Problem to work on:
Pictures excluded, output the lines of the data below between the one holding "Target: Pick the" and the one holding "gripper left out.", inclusive, exactly as they stand.
Data extracts section start
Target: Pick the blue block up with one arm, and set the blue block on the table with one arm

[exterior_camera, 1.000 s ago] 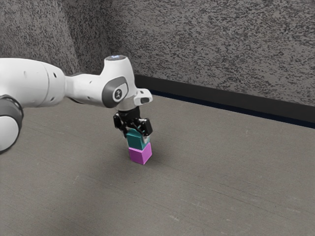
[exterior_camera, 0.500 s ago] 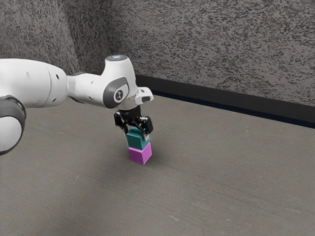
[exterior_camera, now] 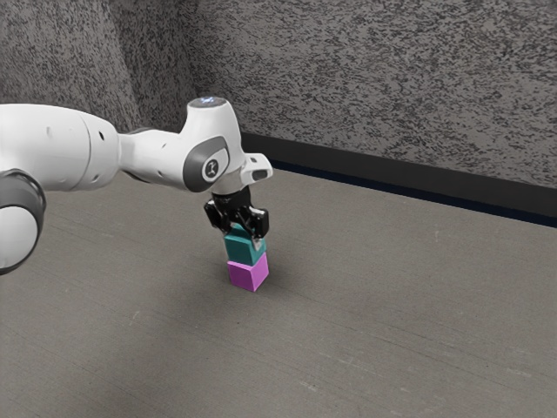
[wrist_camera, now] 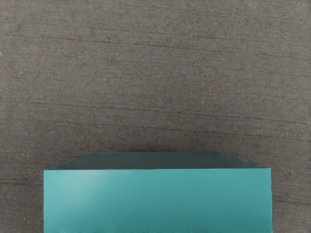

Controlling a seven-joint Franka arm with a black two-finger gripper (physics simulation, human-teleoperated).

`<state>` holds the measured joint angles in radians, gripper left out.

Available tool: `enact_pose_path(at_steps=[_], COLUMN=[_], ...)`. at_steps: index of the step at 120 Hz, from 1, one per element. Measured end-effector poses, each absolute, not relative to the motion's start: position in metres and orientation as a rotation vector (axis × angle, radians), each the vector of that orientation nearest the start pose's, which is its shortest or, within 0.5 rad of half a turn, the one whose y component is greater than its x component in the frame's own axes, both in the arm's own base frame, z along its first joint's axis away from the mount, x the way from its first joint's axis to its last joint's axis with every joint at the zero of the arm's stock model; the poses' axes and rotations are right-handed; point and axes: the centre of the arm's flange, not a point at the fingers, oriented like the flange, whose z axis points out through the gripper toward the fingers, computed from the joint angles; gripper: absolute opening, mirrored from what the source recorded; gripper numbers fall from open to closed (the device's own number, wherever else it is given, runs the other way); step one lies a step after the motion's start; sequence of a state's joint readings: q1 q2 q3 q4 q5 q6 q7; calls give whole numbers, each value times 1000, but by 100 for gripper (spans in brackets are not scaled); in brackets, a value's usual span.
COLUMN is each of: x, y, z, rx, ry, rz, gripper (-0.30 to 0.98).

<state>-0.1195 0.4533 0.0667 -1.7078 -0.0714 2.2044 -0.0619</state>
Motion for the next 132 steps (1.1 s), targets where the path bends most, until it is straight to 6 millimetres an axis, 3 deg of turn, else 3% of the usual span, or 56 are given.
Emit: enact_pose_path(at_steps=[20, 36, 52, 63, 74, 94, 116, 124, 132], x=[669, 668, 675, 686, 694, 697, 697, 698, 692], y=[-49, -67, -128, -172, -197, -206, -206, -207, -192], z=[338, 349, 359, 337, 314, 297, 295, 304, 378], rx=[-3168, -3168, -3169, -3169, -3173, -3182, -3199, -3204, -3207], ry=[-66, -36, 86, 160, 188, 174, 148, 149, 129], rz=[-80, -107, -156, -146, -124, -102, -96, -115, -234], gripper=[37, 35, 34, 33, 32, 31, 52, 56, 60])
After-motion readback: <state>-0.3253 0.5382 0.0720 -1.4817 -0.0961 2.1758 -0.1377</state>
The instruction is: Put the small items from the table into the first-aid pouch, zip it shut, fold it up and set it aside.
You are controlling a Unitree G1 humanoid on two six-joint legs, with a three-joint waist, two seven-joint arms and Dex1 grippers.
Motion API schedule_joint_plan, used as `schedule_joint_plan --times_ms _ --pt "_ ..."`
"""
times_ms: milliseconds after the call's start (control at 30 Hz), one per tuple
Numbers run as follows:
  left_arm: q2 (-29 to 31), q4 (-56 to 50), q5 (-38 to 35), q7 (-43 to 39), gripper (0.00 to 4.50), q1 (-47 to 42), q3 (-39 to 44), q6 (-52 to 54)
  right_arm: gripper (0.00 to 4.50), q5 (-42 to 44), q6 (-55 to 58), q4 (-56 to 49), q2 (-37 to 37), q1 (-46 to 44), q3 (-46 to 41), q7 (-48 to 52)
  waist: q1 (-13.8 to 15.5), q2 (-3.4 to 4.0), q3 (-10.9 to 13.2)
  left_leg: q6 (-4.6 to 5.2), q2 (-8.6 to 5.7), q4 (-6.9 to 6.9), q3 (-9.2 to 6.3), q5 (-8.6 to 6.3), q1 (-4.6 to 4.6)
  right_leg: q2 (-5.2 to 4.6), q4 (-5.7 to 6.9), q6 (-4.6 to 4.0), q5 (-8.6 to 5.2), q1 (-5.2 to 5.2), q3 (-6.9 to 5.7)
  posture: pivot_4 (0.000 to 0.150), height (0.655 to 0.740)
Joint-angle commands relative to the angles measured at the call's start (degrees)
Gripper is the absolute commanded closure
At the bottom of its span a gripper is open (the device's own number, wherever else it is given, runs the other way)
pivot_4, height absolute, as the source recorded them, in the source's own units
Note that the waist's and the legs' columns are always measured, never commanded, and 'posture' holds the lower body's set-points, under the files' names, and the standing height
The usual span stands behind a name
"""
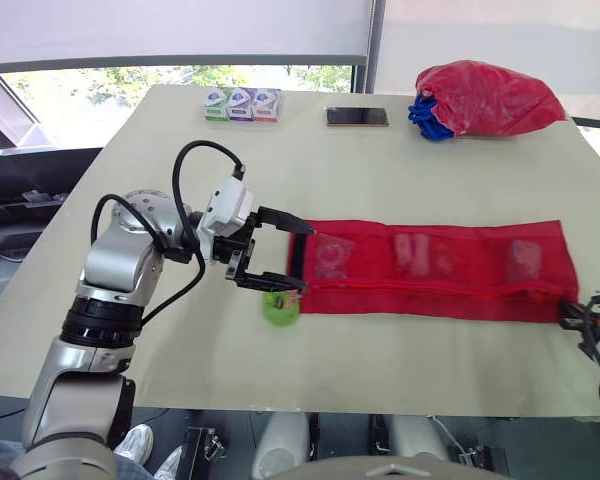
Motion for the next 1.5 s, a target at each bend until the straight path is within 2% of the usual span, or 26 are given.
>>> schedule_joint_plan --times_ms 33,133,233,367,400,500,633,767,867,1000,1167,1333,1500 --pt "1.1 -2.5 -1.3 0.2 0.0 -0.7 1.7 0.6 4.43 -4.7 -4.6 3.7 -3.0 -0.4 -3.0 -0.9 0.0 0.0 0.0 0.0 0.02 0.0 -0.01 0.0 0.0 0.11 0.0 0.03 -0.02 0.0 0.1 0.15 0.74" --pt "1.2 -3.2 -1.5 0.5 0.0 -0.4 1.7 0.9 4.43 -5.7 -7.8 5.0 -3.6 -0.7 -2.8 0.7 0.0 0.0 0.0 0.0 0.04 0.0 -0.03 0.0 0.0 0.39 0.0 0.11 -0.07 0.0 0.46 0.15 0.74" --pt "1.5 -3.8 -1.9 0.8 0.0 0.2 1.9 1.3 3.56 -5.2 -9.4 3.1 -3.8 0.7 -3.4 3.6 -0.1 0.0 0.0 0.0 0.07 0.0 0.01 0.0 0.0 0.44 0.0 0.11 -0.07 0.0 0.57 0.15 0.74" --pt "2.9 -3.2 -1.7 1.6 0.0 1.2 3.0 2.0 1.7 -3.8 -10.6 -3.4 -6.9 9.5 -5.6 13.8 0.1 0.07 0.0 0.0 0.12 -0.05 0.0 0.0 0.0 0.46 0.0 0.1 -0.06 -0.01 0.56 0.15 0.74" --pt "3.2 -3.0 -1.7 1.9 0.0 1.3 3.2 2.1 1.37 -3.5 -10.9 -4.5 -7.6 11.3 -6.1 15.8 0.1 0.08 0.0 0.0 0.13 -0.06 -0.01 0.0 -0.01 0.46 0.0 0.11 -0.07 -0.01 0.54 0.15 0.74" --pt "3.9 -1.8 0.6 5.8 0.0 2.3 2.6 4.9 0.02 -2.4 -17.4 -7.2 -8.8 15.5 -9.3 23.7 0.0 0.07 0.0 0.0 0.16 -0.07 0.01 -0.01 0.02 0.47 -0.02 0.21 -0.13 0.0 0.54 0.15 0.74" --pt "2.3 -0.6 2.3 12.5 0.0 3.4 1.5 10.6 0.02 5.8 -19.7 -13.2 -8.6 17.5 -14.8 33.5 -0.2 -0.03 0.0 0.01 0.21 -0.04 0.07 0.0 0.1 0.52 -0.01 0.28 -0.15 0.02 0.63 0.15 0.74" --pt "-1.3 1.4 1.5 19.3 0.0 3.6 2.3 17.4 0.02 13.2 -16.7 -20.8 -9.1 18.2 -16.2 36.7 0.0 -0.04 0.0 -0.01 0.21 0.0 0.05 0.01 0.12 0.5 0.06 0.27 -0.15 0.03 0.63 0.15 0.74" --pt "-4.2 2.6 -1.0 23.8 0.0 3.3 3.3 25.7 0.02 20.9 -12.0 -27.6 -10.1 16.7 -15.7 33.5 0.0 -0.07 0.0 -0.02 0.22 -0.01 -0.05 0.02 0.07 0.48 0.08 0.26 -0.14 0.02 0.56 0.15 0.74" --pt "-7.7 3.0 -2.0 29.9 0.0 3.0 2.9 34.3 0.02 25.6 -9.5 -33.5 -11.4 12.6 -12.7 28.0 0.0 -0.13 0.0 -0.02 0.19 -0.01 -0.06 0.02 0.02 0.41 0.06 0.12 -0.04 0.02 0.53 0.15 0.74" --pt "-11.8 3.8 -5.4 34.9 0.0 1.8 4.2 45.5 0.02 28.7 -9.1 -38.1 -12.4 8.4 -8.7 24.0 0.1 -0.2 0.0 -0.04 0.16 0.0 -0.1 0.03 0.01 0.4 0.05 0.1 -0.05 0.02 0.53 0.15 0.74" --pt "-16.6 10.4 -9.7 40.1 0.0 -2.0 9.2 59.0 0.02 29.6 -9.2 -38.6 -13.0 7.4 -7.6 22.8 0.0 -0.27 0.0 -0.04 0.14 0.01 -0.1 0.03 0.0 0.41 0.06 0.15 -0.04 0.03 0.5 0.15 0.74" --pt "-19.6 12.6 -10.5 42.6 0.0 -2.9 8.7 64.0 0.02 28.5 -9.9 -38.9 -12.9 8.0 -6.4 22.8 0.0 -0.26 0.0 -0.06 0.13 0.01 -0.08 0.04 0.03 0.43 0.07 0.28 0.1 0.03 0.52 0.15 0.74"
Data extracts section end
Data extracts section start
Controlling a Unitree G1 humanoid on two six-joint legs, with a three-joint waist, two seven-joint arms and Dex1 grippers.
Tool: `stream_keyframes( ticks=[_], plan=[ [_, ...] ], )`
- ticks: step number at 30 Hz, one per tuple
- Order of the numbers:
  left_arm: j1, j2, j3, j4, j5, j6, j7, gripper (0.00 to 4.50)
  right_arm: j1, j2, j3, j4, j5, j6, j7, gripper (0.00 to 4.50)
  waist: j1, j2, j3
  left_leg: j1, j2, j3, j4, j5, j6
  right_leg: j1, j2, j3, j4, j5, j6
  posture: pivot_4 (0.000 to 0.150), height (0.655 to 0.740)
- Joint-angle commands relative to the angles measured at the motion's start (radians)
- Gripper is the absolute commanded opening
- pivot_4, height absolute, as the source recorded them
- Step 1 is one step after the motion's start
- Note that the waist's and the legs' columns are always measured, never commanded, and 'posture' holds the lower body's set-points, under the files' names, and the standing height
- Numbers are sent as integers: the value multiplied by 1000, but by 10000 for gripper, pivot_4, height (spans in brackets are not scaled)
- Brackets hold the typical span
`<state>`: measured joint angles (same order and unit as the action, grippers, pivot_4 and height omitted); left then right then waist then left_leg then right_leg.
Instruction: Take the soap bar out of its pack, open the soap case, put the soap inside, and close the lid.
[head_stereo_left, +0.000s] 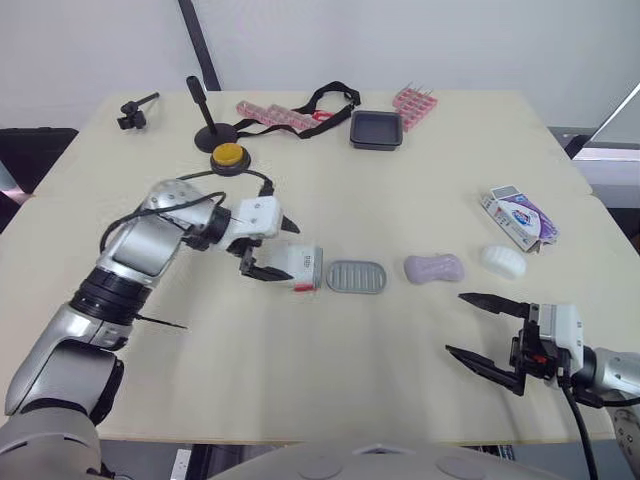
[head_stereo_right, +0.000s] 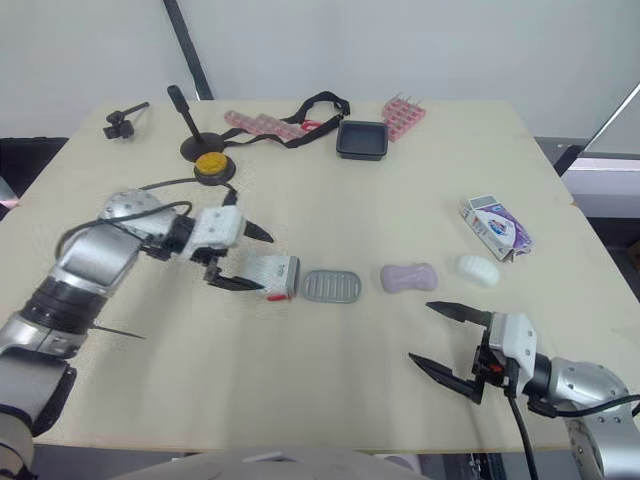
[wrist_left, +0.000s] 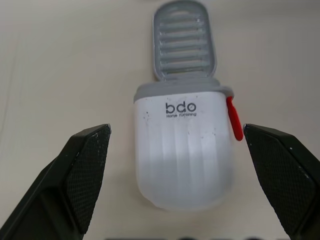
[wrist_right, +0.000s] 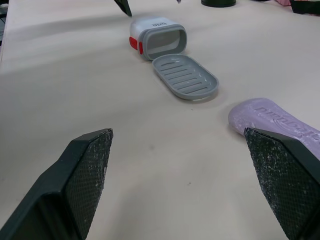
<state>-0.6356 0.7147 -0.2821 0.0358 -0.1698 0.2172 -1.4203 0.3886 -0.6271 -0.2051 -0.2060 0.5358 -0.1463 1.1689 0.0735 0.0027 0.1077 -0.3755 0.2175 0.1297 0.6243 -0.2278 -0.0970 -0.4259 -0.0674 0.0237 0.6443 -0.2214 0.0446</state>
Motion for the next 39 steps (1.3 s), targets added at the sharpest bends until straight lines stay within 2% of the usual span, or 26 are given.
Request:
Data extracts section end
Response area:
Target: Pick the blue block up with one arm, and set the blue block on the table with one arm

[exterior_camera, 1.000 s ago] 
[exterior_camera, 0.500 s ago] 
[exterior_camera, now] 
[wrist_camera, now] 

Controlling a seven-joint Franka arm with a black two-finger gripper (physics simulation, human-teleoperated).

`<state>` holds the measured joint angles in radians, gripper left out.

There is nothing further to the answer.